Forty years of wear and tear from traffic, and exposure to wind
and salt spray, necessitated a major overhaul of the Seal Island
Bridge. The road deck needed complete replacement, and the steel
truss work needed reinforcement.
"This project exemplified co-operation, with a high-tech design
that more than met expectations in terms of minimizing traffic
disruption," said Alan Perry, president of CBCL Limited. "With a
resourceful contractor, All Steel Coatings, and subcontractors,
Strescon Limited and Marid Industries Limited, we were able to
meet stringent tolerance and quality requirements, and satisfy a
department of transportation interested in applying new
techniques to affect improvements in the durability of Nova
Scotia's highway infrastructure."
The bridge is a critical link in the province's highway system,
carrying more than 7,500 cars a day in peak periods. Closing it
would have created detours up to three hours long. Engineers
solved the problem by using precast concrete panels that could be
placed onto the bridge one at a time. The panels were cast at an
offsite plant under ideal conditions for quality control, then
trucked to the bridge and set in place with boom trucks.
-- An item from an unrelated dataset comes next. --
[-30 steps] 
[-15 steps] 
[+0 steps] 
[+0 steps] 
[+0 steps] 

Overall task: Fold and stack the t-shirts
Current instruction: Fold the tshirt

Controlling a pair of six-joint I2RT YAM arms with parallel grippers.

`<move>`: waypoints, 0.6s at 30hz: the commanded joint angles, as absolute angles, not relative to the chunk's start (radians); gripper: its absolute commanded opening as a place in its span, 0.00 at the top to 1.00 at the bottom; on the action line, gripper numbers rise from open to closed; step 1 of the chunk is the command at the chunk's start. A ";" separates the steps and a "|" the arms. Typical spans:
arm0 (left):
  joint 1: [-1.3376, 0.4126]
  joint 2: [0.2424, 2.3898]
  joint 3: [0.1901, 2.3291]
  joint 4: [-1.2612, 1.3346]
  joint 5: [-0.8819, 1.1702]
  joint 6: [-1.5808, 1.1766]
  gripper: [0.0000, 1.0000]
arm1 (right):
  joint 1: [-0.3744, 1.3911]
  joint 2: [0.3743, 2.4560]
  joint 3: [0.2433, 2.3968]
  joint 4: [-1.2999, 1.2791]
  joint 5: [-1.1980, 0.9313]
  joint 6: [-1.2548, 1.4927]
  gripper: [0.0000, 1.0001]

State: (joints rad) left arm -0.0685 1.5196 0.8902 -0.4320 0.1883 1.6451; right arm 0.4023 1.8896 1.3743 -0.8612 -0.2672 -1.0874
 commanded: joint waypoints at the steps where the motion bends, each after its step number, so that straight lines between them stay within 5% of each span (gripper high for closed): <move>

This technique allowed the bridge team to keep one lane open to
traffic except for occasional, brief closures. A communications
program kept motorists informed of expected bridge delays, and
the bridge team worked closely with fire, police, and ambulance
services to ensure speedy crossings in emergencies.
"That the majority of the work on this most complex and difficult
bridge reconstruction project was carried out by Nova Scotia
companies is a reflection of the engineering and construction
excellence in our province," said Mr. Russell.
The bridge, which spans the Great Bras d'Or Channel between New
Harris and Boularderie Centre, was originally opened in 1961 as
part of the Trans-Canada Highway system.
FOR BROADCAST USE:
The three year, fifteen-million dollar overhaul of the Seal
Island Bridge on Cape Breton Island received a special award
today (April 20th).
The Lieutenant Governor's Award for Engineering Excellence
was presented to the Department of Transportation and Public
Works and C-B-C-L Limited.
Transportation and Public Works Minister Ron Russell says it
was a complex and challenging construction project, and everyone
involved in the planning and construction should be proud of the
The bridge is a critical link in the province's highway
system, carrying more than 75-hundred cars a day in peak
The Seal Island Bridge spans the Great Bras d'Or Channel
between New Harris and Boularderie Centre.
Contact: Dan Davis
Transportation and Public Works
CBCL Limited, Consulting Engineers
jal April 20, 2004 3:56 P.M.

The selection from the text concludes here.